▶ Exercise details
The data below holds a line containing "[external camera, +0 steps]" and a line containing "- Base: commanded"; please quote exactly those two lines and every line between them, and nothing else.

(Saved data entries)

+ + + + +

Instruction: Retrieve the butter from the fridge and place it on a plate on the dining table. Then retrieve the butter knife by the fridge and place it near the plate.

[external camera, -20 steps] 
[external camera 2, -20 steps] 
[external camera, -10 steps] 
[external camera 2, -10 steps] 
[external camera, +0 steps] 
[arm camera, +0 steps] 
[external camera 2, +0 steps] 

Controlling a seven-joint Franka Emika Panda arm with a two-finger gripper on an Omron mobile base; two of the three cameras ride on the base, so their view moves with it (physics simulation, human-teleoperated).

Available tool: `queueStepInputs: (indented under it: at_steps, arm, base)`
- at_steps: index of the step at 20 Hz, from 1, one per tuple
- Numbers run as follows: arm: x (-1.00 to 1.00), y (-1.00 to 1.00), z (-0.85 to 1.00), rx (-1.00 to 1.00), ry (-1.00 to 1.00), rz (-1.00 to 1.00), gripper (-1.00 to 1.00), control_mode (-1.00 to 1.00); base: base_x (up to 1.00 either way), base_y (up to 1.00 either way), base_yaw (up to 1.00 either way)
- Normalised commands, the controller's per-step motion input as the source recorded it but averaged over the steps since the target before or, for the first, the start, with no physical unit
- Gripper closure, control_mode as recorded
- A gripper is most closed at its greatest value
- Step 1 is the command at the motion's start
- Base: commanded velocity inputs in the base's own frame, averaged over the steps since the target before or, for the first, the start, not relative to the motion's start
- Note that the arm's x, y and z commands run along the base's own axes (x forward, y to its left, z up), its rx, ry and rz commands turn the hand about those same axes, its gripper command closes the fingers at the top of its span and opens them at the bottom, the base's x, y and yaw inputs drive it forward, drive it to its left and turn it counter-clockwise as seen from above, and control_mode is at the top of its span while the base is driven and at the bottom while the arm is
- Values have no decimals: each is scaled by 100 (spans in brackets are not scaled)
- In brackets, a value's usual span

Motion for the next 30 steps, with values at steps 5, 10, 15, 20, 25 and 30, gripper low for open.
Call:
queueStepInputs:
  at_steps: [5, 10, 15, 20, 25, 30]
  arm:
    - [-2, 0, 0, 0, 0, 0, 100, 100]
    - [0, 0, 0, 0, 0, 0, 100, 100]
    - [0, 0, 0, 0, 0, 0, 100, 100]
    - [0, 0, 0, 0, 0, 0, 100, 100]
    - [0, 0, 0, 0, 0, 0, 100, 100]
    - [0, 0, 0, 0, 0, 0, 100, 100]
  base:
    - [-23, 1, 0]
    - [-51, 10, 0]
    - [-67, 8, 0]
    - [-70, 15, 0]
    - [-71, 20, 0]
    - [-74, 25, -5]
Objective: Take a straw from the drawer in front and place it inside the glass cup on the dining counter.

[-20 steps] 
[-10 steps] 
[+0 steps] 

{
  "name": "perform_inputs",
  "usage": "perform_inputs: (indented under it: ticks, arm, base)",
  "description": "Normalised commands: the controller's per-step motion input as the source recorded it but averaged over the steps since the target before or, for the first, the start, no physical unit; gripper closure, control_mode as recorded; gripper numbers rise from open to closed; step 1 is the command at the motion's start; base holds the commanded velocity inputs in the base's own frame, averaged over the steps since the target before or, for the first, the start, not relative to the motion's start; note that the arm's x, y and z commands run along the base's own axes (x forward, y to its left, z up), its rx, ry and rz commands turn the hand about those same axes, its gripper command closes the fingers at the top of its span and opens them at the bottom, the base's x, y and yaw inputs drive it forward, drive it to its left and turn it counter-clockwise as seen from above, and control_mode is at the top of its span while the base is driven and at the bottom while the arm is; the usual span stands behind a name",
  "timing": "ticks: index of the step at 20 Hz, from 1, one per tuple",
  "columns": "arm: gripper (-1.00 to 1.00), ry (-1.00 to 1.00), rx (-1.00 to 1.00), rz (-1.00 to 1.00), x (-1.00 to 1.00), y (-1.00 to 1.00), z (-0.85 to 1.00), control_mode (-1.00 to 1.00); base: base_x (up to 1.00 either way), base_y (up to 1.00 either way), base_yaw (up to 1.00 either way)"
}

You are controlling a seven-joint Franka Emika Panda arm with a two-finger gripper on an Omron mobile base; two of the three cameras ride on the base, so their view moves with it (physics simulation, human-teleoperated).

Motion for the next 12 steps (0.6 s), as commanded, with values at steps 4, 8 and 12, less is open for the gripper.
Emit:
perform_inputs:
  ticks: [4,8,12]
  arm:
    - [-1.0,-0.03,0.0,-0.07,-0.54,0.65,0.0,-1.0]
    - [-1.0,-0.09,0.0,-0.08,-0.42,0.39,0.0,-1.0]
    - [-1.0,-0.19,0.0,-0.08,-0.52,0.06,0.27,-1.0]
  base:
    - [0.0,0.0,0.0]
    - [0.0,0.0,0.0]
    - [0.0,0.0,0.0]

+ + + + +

▶ Answer to the exercise
[external camera, +0 steps] 
[arm camera, +0 steps] 
[external camera 2, +0 steps] 

Controlling a seven-joint Franka Emika Panda arm with a two-finger gripper on an Omron mobile base; two of the three cameras ride on the base, so their view moves with it (physics simulation, human-teleoperated).

Available tool: `queueStepInputs: (indented under it: at_steps, arm, base)`
- at_steps: index of the step at 20 Hz, from 1, one per tuple
- Numbers run as follows: arm: x (-1.00 to 1.00), y (-1.00 to 1.00), z (-0.85 to 1.00), rx (-1.00 to 1.00), ry (-1.00 to 1.00), rz (-1.00 to 1.00), gripper (-1.00 to 1.00), control_mode (-1.00 to 1.00); base: base_x (up to 1.00 either way), base_y (up to 1.00 either way), base_yaw (up to 1.00 either way)
- Normalised commands, the controller's per-step motion input as the source recorded it but averaged over the steps since the target before or, for the first, the start, with no physical unit
- Gripper closure, control_mode as recorded
- A gripper is most closed at its greatest value
- Step 1 is the command at the motion's start
- Base: commanded velocity inputs in the base's own frame, averaged over the steps since the target before or, for the first, the start, not relative to the motion's start

The output is complete, and nothing more is needed.